Sebuah keputusan secara dadakan dan tiba-tiba sudah diambil. Disaksikan oleh seluruh keluarga pria dan kedua orangtuaku, namun hatiku, bagaimana dengan hatiku yang sebenarnya enggan dengan pertunangan ini, bahkan hatiku tak tahu apakah Aku siap menerima lelaki itu untuk menjadi pendamping hidupku, bahkan nama panjang Dia dan wajah Dia baru aku kenali beberapa kali pertemuan saja, itupun karena Aku menginap dirumahnya dan tanpa sengaja bertemu dengannya ketika dimasjid dulu. Hatiku yang masih terasa gamblang dan tak terarah harus menghadapi sebuah kenyataan yang Aku ambil karena kesalahan serta kegugupanku sendiri. Apa boleh buat Aku tak dapat menolak bahkan menghindarinya.
Mungkin bagi beberapa orang, atau kebanyakan wanita lainnya. Mendapatkan seorang lelaki dan mendapatkan sebuah lamaran adalah hal yang menggembirakan. Ya, menggembirakan jika, Lelaki yang melamarmu adalah lelaki pilihanmu, lelaki yang melamarmu adalah lelaki yang sudah kau kenal lebih dulu. Namun bagiku, pertunangan serta lamaran ini adalah sebuah kecerobohan semata tidak lebih.

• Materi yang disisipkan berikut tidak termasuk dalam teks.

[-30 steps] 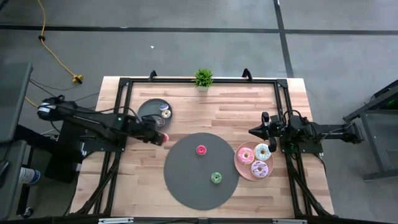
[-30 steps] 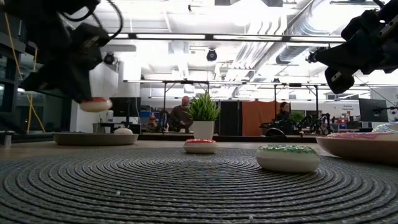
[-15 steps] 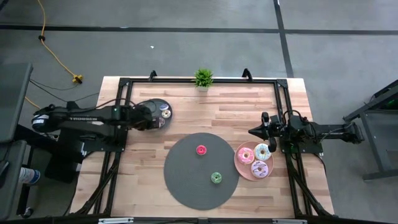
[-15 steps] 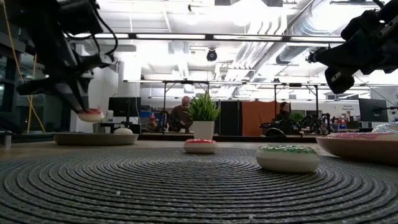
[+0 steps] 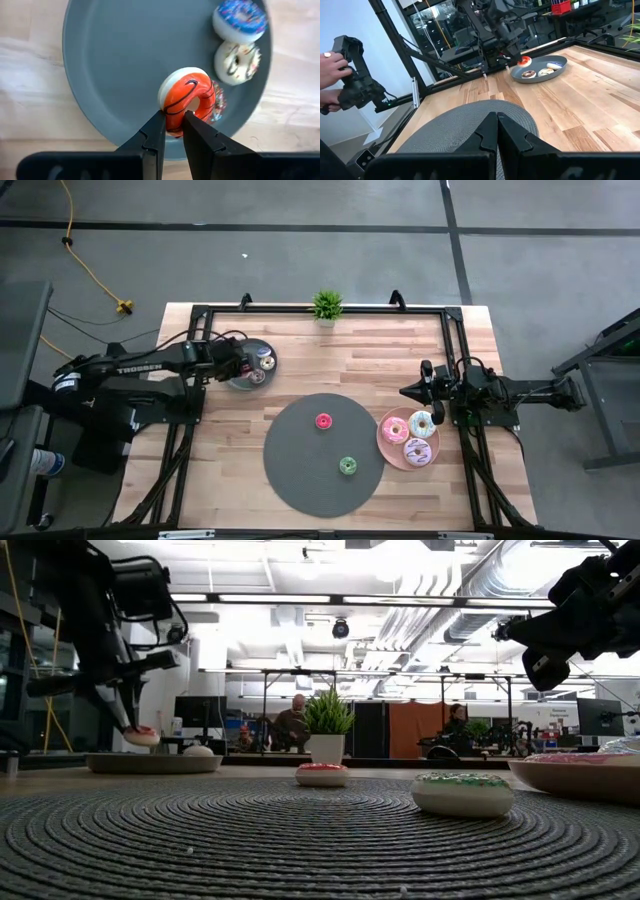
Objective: Pick & Place donuts
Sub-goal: Put the small red donut on the gray plate
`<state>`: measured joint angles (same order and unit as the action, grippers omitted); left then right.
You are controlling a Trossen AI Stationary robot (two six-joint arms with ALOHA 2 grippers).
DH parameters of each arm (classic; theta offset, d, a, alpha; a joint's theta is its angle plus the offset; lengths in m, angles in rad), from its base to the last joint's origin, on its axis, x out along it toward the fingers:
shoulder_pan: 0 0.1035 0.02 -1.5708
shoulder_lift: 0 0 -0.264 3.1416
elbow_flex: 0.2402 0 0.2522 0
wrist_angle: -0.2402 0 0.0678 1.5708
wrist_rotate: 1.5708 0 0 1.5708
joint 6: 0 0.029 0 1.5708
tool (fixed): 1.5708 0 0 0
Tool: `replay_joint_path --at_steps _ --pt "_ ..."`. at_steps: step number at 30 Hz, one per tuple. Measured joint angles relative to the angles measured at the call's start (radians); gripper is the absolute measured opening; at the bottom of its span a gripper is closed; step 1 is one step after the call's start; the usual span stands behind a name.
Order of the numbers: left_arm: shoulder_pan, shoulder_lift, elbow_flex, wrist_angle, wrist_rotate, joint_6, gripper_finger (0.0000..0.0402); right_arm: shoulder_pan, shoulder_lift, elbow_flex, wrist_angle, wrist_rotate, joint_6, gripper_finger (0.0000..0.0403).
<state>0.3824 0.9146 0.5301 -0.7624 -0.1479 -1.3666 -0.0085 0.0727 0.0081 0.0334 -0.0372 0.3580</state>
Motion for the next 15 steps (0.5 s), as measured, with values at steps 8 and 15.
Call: replay_joint_path --at_steps 8,15 --pt "0.005 0.086 0.000 0.003 0.048 -0.005 0.0057 0.000 0.000 0.000 0.000 0.000 0.000 0.0000" --pt "0.004 0.144 0.000 0.003 0.064 -0.007 0.0057 0.000 0.000 0.000 0.000 0.000 0.000 0.0000"
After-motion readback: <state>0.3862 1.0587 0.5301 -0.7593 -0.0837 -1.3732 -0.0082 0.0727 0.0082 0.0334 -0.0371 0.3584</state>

Ku akui Aku memang tak pernah memiliki lelaki spesial, namun jika dadakan seperti ini, siapa yang siap?
Bahkan hatiku masih bertanya tentang sosok seperti apa dirimu sebenarnya.
"Ah sudahlah"
"Mau difikirkan bagaimana juga ini takkan ada habisnya" Bathinku mengelak, dengan kepala yang kugeleng-gelengkan, berusaha menghilangkan fikiran aneh yang hinggap makin terasa runyam.
"Pulang Rat!" Tepok seseorang dari arah belakang.
"Eh.. Mbak Retno, bentar lagi deh, lagi asik ngelamun nih, hehe" sahutku sekenanya.
"Lah ngelamun kox enak, awas kesambet lo, apalagi ini udah mau maghrib." Jawabnya lagi
"hmmmm... Iya deh mbak, Yuk bareng" Ajakku sembari menggandeng tangan mbak Retno yang sudah berjalan lebih dulu.
-
--
"Gimana rasanya dilamar Rat?" Tanyanya sambil cengar-cengir.
"Emmz... Nggak tau mbak, bingung."
"Lah kok bingung, aturan seneng geh... " Ledeknya lagi,
Aku yang tengah sibuk menata barang untuk dibawa kegudang, hanya tersenyum kecut kepada mbak Yanti, yang sepertinya sengaja membahas soal lamaranku beberapa waktu lalu, namun karena hati ini terasa masih berat menerima kenyataan jadi setiap ada yang bertanya hanya kujawab sekenanya dan sekedar basa-basi semata. Hitung-hitung menutupi perasaan keluarga mereka juga sih.
Sudah beberapa hari ini nafsu makanku menurun, mungkin terlalu syok dengan lamaran yang dadakan dan acara pertunangan yang sebentar lagi akan diadakan.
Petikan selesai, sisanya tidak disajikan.